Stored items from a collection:
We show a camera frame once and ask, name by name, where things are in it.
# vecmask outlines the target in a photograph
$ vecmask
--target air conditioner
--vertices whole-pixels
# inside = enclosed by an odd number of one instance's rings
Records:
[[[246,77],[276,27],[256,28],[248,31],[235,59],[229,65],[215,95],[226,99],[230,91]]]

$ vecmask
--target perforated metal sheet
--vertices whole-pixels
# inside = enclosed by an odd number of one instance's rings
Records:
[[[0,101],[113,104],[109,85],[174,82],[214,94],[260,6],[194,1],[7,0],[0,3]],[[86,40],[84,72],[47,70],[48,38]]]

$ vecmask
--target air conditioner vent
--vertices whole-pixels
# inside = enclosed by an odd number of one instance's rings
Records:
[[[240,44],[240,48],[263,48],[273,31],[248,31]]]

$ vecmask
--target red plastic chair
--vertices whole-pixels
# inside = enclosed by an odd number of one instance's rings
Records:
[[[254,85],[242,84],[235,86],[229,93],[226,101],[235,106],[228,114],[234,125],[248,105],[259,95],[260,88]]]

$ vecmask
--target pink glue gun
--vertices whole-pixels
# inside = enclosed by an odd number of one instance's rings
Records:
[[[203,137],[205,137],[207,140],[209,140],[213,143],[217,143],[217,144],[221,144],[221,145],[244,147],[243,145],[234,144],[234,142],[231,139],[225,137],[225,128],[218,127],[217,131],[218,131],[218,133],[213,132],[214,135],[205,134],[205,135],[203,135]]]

== WHAT YOU WILL DO ==
Look through the entries above and copy each line that has "target" in it.

== RESPONSE ==
# vecmask outlines the target in a photograph
--target air conditioner
--target perforated metal sheet
--target air conditioner vent
--target red plastic chair
--target pink glue gun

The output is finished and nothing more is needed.